VAWA Reauthorization—It’s More Than Politics

Caitlin Pratt*

The keynote speaker at this year’s Harvard Journal of Law and Gender symposium, Transcending Barriers: Strategies for Change in Transgender Rights, was Professor Dean Spade. In the context of discussing his approach as a scholar and practitioner, which he calls critical trans politics, Professor Spade questioned what he calls the U.S. narrative that law change (law reform) is the answer for groups experiencing violence and marginalization.[1]

Professor Spade acknowledged the reality that changes are generally made incrementally but cautioned us to measure our incremental steps thoughtfully.[2] He offered examples of questions we can ask ourselves to help us determine whether a particular change is really a step forward or if it will actually move the law in the wrong direction.[3] They are:

  • Are we leaving anybody out? Are we dividing the constituency? Are we leaving out some of the most vulnerable people?
  • Will this provide actual relief? Or is it just window dressing to make the state or the system look better?
  • Will this build or expand harmful systems? Or will it help dismantle them?[4]

The recent debate in Congress over the reauthorization of the Violence Against Women Act (VAWA) brought the importance of this analysis into striking relief for me. Below, I will provide some background on VAWA and the debate over its reauthorization this year. I will then analyze the differences between the competing bills in terms of the questions set forth by Professor Spade.

What is VAWA?

President Bill Clinton signed the original Violence Against Women Act[5] on September 13, 1994.[6] VAWA was the first federal legislation that acknowledged domestic violence and sexual assault as crimes.[7] It also included a provision giving victims the right to sue their attackers in federal court, but this was struck down by the Supreme Court in United States v. Morrison.[8] In addition, the law provided federal resources to encourage community-coordinated responses to violence.[9]

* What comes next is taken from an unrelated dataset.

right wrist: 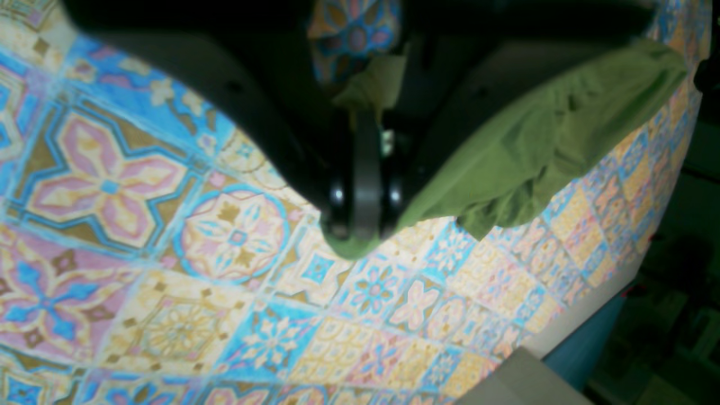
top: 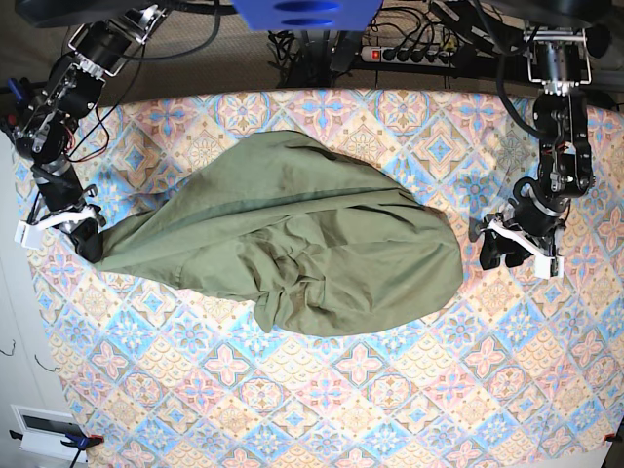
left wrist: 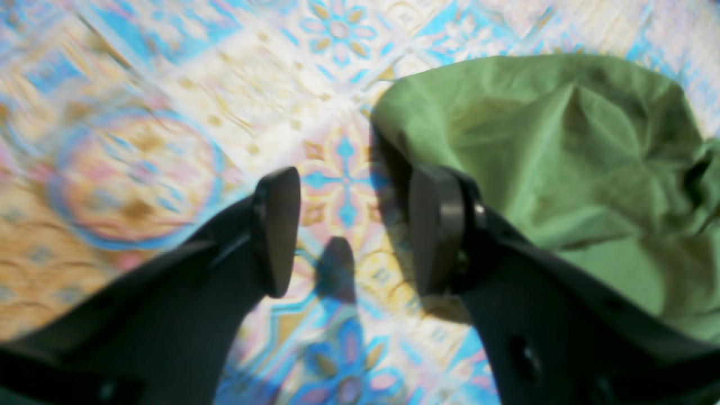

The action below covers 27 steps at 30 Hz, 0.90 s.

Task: Layout the t-shirt on the table in an organized manner, then fold the t-shirt properly
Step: 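Regrasp the shirt with the left gripper and stretch it taut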

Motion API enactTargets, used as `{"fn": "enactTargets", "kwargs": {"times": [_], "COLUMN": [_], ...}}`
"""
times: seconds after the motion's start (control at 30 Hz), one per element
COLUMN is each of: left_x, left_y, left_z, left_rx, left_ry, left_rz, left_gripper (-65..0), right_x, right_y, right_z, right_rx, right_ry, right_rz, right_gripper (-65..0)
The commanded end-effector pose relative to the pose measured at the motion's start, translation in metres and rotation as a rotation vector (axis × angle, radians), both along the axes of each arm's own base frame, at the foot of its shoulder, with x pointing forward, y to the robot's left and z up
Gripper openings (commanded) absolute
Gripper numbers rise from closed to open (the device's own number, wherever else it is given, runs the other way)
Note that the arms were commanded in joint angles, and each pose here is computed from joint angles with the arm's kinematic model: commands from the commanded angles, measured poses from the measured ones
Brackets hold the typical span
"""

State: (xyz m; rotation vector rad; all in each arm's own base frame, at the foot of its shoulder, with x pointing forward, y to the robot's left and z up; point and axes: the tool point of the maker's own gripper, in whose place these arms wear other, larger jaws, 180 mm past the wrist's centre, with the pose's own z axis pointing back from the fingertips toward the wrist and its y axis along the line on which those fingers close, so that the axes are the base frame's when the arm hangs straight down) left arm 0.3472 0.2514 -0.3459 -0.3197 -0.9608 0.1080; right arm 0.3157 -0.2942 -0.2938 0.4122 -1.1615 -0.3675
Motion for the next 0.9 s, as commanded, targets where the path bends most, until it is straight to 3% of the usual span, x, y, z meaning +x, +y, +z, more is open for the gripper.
{"fn": "enactTargets", "kwargs": {"times": [0.0,0.27,0.4,0.53,0.6,0.63,0.7,0.87], "left_x": [0.012,0.030,0.038,0.040,0.043,0.043,0.044,0.037], "left_y": [0.005,-0.025,-0.054,-0.081,-0.091,-0.099,-0.109,-0.102], "left_z": [0.013,-0.011,-0.014,-0.042,-0.052,-0.054,-0.046,0.011], "left_rx": [-0.032,-0.250,-0.292,-0.304,-0.307,-0.306,-0.316,-0.307], "left_ry": [-0.045,0.023,0.021,0.095,0.129,0.136,0.114,-0.027], "left_rz": [0.012,0.021,-0.008,-0.032,-0.049,-0.068,-0.108,-0.214], "left_gripper": [-33.2,-33.2,-33.3,-34.0,-39.2,-45.6,-64.5,-65.0], "right_x": [0.007,0.007,0.007,0.007,0.007,0.007,0.007,0.006], "right_y": [-0.005,-0.004,-0.004,-0.005,-0.005,-0.005,-0.005,-0.006], "right_z": [0.024,0.023,0.023,0.023,0.023,0.023,0.022,0.021], "right_rx": [-0.023,-0.023,-0.023,-0.022,-0.022,-0.022,-0.021,-0.018], "right_ry": [-0.076,-0.076,-0.076,-0.075,-0.075,-0.075,-0.073,-0.071], "right_rz": [-0.002,-0.001,-0.001,-0.001,-0.001,-0.001,-0.002,-0.007], "right_gripper": [-64.6,-64.6,-64.6,-64.6,-64.6,-64.6,-64.6,-64.6]}}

Congress has reauthorized VAWA twice—in 2000 and 2005.[10] The reauthorization in 2000 improved the foundation established by the 1994 legislation by creating a victim legal assistance program and by expanding the definition of crime to include dating violence and stalking.[11] The 2005 reauthorization created new programs to meet the emerging needs of communities working to end violence.[12]

VAWA expired in 2011,[13] and Congress is currently debating its reauthorization. Both the House and Senate have passed reauthorization bills. The Senate version passed on April 26, 2012 by a vote of 68 to 31, with 15 Republicans in favor and no Democrats against.[14] The House version was introduced the next day and soon thereafter passed by a vote of 222-205.[15] The vote was largely along party lines with 6 Democrats voting in favor and 23 Republicans opposed.[16] The two bills are very different in ways essential to victims.

House v. Senate

The differences between the House and Senate bills to reauthorize VAWA are not just political—they have important policy implications.

The key differences between the bills have been highlighted by domestic violence advocacy groups[17] and break down neatly in terms of the questions offered by Professor Spade:

  • Are we leaving anybody out? Are we dividing the constituency? Are we leaving out some of the most vulnerable people?
    • The House bill excludes victims who are lesbian, gay, bisexual, transgender, or queer (LGBTQ).[18]
    • The House bill fails to protect Native American women by limiting access to justice on tribal lands.[19]
    • The House bill makes immigrant victims of domestic violence less safe. It makes the immigration process longer and allows abusers to participate in it.[20] It also limits the U-visa program, which encourages and protects non-citizen victims who work with law enforcement to bring abusers to justice.[21]
    • The House bill undermines VAWA housing protections.[22] It fails to require housing providers to adopt certain emergency housing plans and notify victims of their rights at critical housing junctures (for example, at eviction).[23]
  • Will this provide actual relief? Or is it just window dressing to make the state or the system look better?
    • The House bill imposes large mandatory minimum sentences on abusers.[24] This is a “solution in search of a problem,” which can actually hurt victims by discouraging them from reporting abuse.[25]
    • The House bill includes additional auditing requirements that divert money from victim services to bureaucracy even though there is strong evidence that grants are currently being used effectively.[26]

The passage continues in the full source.